The two returned to the mansion, and very soon saw news about Lin Xingping and Cue Xueyi. The report only said a couple killed themselves after a fight, and didn’t mention them at all. It seemed that Gu Yuansi really didn’t rat them out.

“He’s not a total idiot after all.” Ruan Nanzhu changed the channel.

“What if he did rat us out?” Lin Qiushi hadn’t had such an easy door in a long while; he wasn’t even tired after coming out, sitting on the couch and idly nibbling on a watermelon.

“If he rats us out then he rats us out,” Ruan Nanzhu lazily replied. “He’d still need to find people to take him through his doors. If he dares to run his mouth, then I’ll dare to end his life.”

Lin Qiushi was silent.

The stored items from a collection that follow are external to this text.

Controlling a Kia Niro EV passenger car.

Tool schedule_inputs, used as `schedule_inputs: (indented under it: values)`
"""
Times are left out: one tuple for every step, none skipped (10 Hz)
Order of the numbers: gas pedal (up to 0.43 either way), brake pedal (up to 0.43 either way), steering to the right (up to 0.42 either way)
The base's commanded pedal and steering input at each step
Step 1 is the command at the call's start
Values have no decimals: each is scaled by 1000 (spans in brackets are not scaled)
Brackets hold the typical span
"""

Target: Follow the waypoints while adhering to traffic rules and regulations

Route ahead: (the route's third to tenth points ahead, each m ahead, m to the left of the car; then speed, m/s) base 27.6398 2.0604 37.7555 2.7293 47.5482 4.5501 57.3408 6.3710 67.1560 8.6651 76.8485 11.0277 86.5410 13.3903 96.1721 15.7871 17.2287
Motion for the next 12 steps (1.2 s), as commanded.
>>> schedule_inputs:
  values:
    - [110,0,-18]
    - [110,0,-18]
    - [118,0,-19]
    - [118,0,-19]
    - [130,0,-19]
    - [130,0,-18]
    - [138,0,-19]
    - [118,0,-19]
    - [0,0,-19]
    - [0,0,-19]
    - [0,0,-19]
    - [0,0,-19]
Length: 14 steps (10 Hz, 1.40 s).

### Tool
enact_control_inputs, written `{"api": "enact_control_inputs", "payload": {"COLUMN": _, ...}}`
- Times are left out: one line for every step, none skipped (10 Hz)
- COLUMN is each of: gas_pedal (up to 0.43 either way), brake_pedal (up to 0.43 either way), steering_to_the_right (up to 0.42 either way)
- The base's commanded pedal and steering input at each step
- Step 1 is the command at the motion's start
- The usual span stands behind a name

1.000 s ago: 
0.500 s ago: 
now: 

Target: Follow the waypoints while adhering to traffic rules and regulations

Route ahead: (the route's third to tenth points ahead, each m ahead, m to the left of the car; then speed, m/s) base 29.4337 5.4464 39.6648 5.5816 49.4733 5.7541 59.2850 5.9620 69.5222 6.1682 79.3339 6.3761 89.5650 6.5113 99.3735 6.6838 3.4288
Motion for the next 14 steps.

He knew that though Ruan Nanzhu sounded casual, that definitely was not a joke.

The truth was, most of the time, Ruan Nanzhu didn’t like to joke around—at least outside the doors.

Lin Qiushi finished the last piece of watermelon, and was about to get up to wash his hands, when he saw Ruan Nanzhu staring at him.

“What?” Lin Qiushi felt his hair standing on end, being stared at so hard.

“You still remember, right?” Ruan Nanzhu said.

Lin Qiushi, puzzled, “remember what?”

“You still remember right, what you owe me inside the door,” Ruan Nanzhu spoke slowly.

Lin Qiushi stared for a moment more, before startling. The tips of ears twitched, going slightly red. “Ah… I thought you were joking about that.”

“Of course I wasn’t joking,” Ruan Nanzhu said. “I never joke.”

Lin Qiushi, “…” At least on that point, they could agree.

Author’s Note:

Recently, my cat’s getting more and more chatty. Every day when I’m churning out words he comes to chatter at me. And if I don’t respond he even pulls at me with his claws. God knows how much temptation I’ve resisted for the grind.